Developer Tools

Amazon Nova Multimodal Embeddings unlocks visual data in manufacturing docs

Text search can't find answers in diagrams—but this can.

Deep Dive

Amazon Nova Multimodal Embeddings on Amazon Bedrock maps text, images, and document pages into a shared vector space, so engineers can retrieve diagrams or plots using natural language queries. The model supports configurable dimensions (256, 384, 1024, or 3072), a DOCUMENT_IMAGE detail level for mixed-content pages, and a purpose parameter set to GENERIC_INDEX for documents or GENERIC_RETRIEVAL for queries.
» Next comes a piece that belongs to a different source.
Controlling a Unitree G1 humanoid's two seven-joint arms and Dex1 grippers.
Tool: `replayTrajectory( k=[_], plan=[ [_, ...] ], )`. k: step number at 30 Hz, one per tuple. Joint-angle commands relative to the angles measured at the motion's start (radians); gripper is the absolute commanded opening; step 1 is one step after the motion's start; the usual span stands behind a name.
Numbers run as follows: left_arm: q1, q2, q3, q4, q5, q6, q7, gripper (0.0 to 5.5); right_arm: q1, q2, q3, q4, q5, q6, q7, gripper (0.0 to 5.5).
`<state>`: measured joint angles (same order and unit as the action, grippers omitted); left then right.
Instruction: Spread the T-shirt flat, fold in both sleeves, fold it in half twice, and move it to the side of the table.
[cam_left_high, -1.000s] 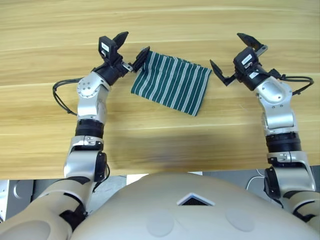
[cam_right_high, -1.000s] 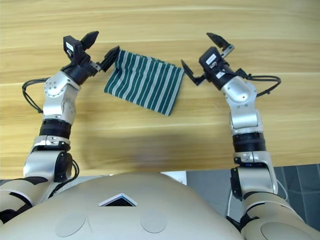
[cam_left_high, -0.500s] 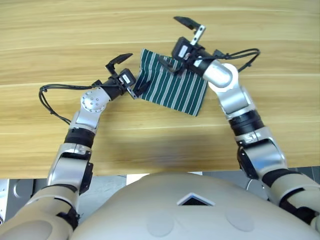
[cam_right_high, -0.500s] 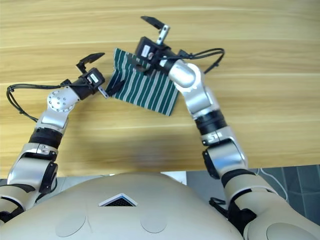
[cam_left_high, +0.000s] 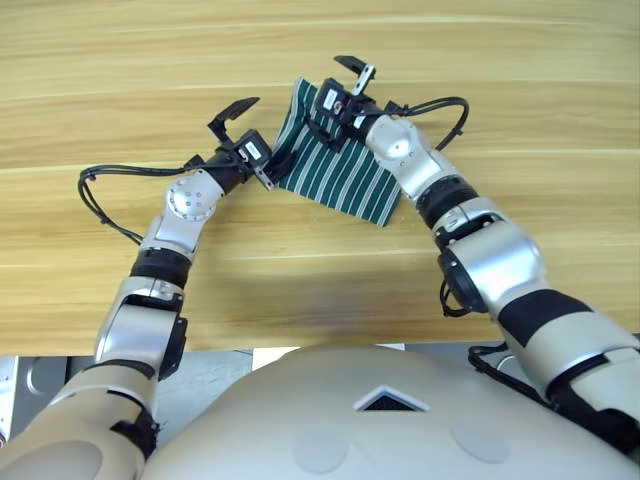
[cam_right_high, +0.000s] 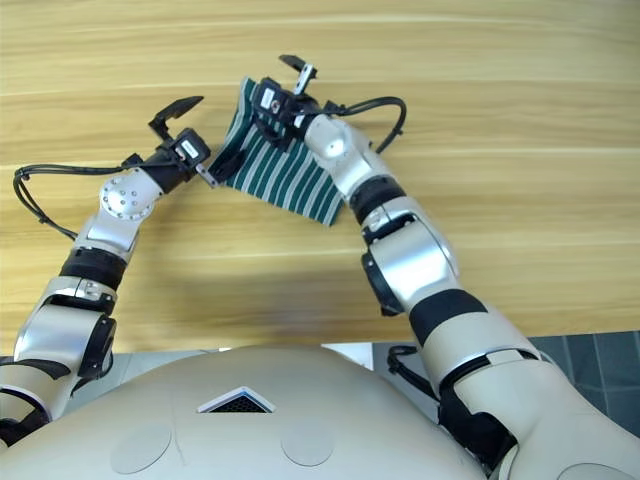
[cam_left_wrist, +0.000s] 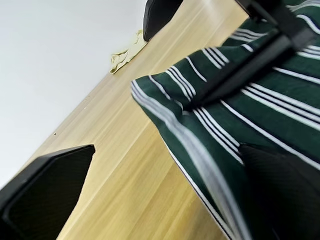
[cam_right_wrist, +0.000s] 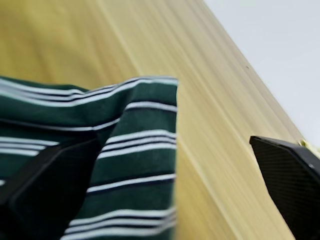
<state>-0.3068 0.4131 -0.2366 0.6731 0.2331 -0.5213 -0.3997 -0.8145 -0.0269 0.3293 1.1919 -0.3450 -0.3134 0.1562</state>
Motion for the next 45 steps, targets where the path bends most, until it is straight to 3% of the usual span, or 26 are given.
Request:
replayTrajectory(
  k=[1, 7, 11, 18, 26, 29, 33, 35, 39, 45],
  plan=[
    [0.039, -0.003, -0.034, 0.049, 0.035, 0.025, -0.017, 5.37, -0.046, -0.04, -0.08, 0.031, 0.055, -0.037, -0.011, 5.4],
    [0.017, -0.015, -0.029, 0.089, 0.026, 0.018, -0.014, 5.37, -0.038, -0.05, -0.228, -0.026, 0.233, -0.147, 0.194, 5.4],
    [0.01, -0.031, -0.004, 0.088, -0.036, 0.007, -0.053, 5.37, -0.003, -0.047, -0.264, -0.073, 0.297, -0.194, 0.322, 5.4],
    [0.045, -0.053, 0.208, -0.195, -0.578, 0.19, -0.39, 5.37, 0.066, -0.066, -0.195, -0.06, 0.22, -0.222, 0.347, 5.4],
    [0.064, -0.058, 0.367, -0.345, -0.844, 0.411, -0.507, 5.37, 0.174, -0.076, -0.077, -0.104, 0.144, -0.324, 0.486, 5.4],
    [0.059, -0.068, 0.393, -0.346, -0.86, 0.44, -0.512, 5.37, 0.177, -0.125, 0.029, -0.022, -0.016, -0.254, 0.354, 5.4],
    [0.064, -0.086, 0.391, -0.329, -0.834, 0.438, -0.51, 5.37, 0.151, -0.21, 0.129, 0.092, -0.168, -0.037, 0.046, 5.4],
    [0.071, -0.093, 0.389, -0.314, -0.816, 0.427, -0.504, 5.37, 0.144, -0.288, 0.087, 0.13, -0.148, 0.081, -0.118, 5.4],
    [0.093, -0.11, 0.387, -0.249, -0.769, 0.381, -0.485, 5.37, 0.205, -0.462, -0.023, 0.169, -0.059, 0.18, -0.271, 5.4],
    [0.145, -0.129, 0.372, -0.256, -0.686, 0.322, -0.444, 5.37, 0.284, -0.585, -0.132, 0.175, 0.014, 0.197, -0.221, 5.4]
  ],
)
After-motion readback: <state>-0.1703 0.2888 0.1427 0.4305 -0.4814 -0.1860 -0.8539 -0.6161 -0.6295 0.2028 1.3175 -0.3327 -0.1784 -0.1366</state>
In an evaluation on 26 manufacturing queries, the multimodal pipeline was compared against a text-only baseline—enabling retrieval of torque specs from CAD drawings or peak temperatures from thermal contour plots.

Key Points
  • Maps text, images, and document pages into a shared vector space for cross-modal similarity search (e.g., text query matching an image).
  • Configurable embedding dimensions: 256, 384, 1024, or 3072; 1024 used as a practical trade-off in evaluation.
  • Includes DOCUMENT_IMAGE detail mode for mixed-content pages and an asymmetric purpose parameter (GENERIC_INDEX vs. GENERIC_RETRIEVAL) to optimize retrieval.

Why It Matters

Engineers can now find answers locked in diagrams and plots, eliminating OCR blind spots in manufacturing document search.